→ **YOUR INSTRUCTIONS**
The whole listing needs to be written out exactly, except for any images.
== Segment start ==
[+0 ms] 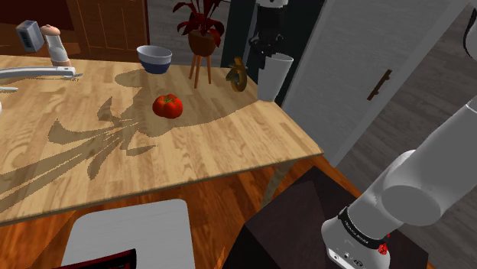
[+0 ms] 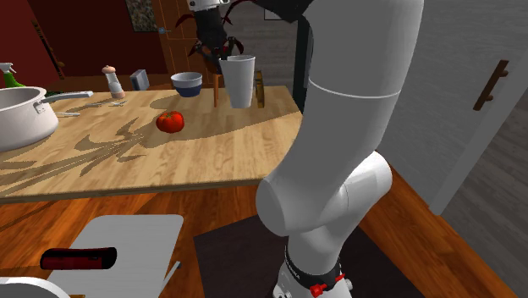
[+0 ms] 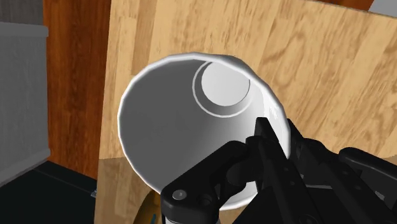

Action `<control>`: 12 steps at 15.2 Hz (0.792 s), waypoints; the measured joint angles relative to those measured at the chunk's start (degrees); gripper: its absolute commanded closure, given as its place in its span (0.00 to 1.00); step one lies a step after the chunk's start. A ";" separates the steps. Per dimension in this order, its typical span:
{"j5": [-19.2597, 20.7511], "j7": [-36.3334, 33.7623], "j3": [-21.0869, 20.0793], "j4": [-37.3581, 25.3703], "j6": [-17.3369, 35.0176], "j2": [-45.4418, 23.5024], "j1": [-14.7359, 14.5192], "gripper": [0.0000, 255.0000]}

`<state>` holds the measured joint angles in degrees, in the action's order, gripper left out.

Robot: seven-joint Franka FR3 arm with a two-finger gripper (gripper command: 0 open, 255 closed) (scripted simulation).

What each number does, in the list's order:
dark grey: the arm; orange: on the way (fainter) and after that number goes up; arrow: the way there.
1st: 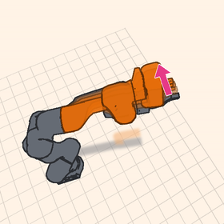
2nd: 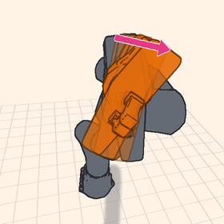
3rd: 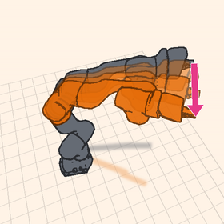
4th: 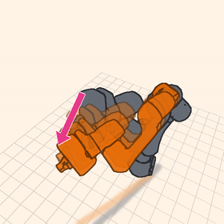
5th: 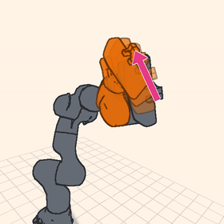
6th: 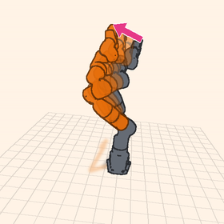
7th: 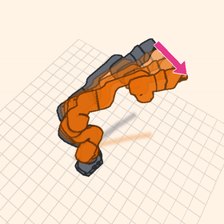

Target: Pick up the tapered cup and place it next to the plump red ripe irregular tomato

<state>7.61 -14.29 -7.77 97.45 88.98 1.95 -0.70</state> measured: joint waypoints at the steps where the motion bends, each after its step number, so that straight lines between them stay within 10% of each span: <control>1: 0.09 -1.10 -0.56 -1.59 -0.05 -1.70 -0.51 1.00; 12: 3.68 -10.98 -4.41 -29.60 -5.77 -25.72 -8.11 1.00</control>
<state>11.29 -25.27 -12.19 67.85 83.21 -23.78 -8.82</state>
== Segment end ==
→ **EXPECTED ANSWER**
[+0 ms] 
[+0 ms] 
[+0 ms] 

Action `<control>`: 12 steps at 15.2 Hz (0.792 s), waypoints; the measured joint angles relative to those measured at the chunk's start (degrees); gripper: its absolute commanded closure, given as its place in its span (0.00 to 1.00); step one lies a step after the chunk's start. A ";" separates the steps. Per dimension in this order, its typical span:
{"j5": [-19.2597, 20.7511], "j7": [-36.3334, 33.7623], "j3": [-21.0869, 20.0793], "j4": [-37.3581, 25.3703], "j6": [-17.3369, 35.0176], "j2": [-45.4418, 23.5024], "j1": [-14.7359, 14.5192], "gripper": [0.0000, 255.0000]}

`<state>` holds the measured joint angles in degrees, in the action's order, gripper left out.

Robot: seven-joint Franka FR3 arm with a two-finger gripper (gripper command: 0 open, 255 closed) (scripted simulation).

What each number does, in the list's order:
dark grey: the arm; orange: on the way (fainter) and after that number goes up; arrow: the way there.
1st: 
2nd: 
3rd: 
4th: 
5th: 
6th: 
7th: 

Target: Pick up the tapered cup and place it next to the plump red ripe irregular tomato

<state>7.61 -14.29 -7.77 97.45 88.98 1.95 -0.70</state> measured: joint waypoints at the steps where the motion bends, each after its step number, so that straight lines between them stay within 10% of each span: <control>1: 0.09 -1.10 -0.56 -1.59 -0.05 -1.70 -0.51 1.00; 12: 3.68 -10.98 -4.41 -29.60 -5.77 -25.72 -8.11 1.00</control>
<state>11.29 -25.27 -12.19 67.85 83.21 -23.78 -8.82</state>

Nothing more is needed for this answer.